The Primera División de México Apertura 2008 Liguilla (Spanish for "little league") will have the teams play two games against each other on a home-and-away basis. The winner of each match up will be determined by aggregate score. the higher seeded team will advance if the aggregate is a tie. The exception for tie-breaking procedure is the finals, where the higher seeded team rule will not be used.
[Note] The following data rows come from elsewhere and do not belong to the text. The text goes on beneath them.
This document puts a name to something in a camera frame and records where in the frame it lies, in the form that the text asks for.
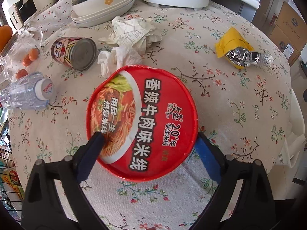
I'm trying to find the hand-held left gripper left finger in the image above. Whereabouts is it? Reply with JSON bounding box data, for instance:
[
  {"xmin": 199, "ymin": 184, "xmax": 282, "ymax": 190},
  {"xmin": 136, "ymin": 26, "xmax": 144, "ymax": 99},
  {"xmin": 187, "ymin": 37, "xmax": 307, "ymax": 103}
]
[{"xmin": 21, "ymin": 132, "xmax": 106, "ymax": 230}]

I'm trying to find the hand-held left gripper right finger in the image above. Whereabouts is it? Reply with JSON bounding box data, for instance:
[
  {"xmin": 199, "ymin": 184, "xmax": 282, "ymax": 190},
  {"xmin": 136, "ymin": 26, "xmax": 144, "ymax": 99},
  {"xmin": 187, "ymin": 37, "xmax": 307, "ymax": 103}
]
[{"xmin": 192, "ymin": 132, "xmax": 276, "ymax": 230}]

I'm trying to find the red instant noodle bowl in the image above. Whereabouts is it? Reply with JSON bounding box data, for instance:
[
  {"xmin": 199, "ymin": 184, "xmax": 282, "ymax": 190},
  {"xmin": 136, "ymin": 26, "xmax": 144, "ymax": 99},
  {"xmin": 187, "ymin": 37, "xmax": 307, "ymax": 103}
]
[{"xmin": 86, "ymin": 65, "xmax": 199, "ymax": 181}]

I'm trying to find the white chair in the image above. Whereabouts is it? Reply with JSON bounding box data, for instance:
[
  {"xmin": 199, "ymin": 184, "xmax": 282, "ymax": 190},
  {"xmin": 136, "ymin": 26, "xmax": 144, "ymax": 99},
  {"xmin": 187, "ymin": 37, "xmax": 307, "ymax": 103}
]
[{"xmin": 271, "ymin": 89, "xmax": 304, "ymax": 185}]

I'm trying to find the clear plastic bottle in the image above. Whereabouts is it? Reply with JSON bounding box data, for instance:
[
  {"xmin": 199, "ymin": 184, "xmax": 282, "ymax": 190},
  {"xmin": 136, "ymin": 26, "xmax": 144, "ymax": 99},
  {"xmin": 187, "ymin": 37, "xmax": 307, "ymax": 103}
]
[{"xmin": 0, "ymin": 72, "xmax": 55, "ymax": 111}]

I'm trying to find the crumpled white tissue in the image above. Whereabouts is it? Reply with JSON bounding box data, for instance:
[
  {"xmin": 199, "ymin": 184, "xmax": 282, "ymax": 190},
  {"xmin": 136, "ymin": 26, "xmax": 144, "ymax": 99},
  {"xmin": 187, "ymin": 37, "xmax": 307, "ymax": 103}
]
[{"xmin": 97, "ymin": 45, "xmax": 143, "ymax": 78}]

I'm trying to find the cartoon face tin can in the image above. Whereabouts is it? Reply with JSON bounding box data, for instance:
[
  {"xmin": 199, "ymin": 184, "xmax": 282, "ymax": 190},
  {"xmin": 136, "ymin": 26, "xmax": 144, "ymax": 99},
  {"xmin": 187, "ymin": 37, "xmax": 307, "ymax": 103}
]
[{"xmin": 51, "ymin": 37, "xmax": 97, "ymax": 71}]

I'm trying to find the yellow foil snack wrapper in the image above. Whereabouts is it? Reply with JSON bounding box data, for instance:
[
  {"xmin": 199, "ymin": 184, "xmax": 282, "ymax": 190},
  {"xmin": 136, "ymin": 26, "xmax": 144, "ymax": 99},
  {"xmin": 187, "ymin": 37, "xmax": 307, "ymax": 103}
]
[{"xmin": 215, "ymin": 27, "xmax": 275, "ymax": 69}]

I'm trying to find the glass jar with wooden lid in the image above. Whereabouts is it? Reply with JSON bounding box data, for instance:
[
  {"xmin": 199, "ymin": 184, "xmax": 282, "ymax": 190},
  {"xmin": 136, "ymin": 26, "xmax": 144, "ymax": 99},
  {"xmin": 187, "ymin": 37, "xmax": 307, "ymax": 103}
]
[{"xmin": 0, "ymin": 26, "xmax": 44, "ymax": 82}]

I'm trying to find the crumpled printed paper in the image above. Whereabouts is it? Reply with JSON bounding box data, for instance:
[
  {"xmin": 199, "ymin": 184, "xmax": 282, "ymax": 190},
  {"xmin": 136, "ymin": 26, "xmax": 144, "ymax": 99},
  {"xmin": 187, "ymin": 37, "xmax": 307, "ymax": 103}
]
[{"xmin": 98, "ymin": 16, "xmax": 163, "ymax": 53}]

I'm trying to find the cream shallow dish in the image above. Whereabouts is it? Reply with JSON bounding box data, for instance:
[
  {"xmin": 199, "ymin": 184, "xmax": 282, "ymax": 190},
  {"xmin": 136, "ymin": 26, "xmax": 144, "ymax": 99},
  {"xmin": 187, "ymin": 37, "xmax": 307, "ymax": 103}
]
[
  {"xmin": 73, "ymin": 0, "xmax": 136, "ymax": 28},
  {"xmin": 72, "ymin": 0, "xmax": 135, "ymax": 22}
]

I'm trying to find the large mandarin orange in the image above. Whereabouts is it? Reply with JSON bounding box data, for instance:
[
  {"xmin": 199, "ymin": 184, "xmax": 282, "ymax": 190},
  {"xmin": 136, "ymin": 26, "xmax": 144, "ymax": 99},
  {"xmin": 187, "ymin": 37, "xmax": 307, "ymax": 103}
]
[{"xmin": 0, "ymin": 26, "xmax": 12, "ymax": 53}]

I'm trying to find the black wire rack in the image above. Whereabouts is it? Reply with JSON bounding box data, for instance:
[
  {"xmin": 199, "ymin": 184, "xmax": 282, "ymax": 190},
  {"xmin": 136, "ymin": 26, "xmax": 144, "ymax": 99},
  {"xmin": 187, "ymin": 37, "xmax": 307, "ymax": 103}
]
[{"xmin": 0, "ymin": 110, "xmax": 24, "ymax": 202}]
If the teams remained tied after 90 minutes of play during the 2nd leg of the finals, extra time will be used, followed by a penalty shootout if necessary. The teams will be seeded 1 to 8 (depending on their position at the end of the regular season). Higher seeded teams play on their home field during the second leg.

Kickoffs are given in local time.

==Quarter-finals==
The quarterfinals are scheduled to be played on November 22, 23, 29, and November 30.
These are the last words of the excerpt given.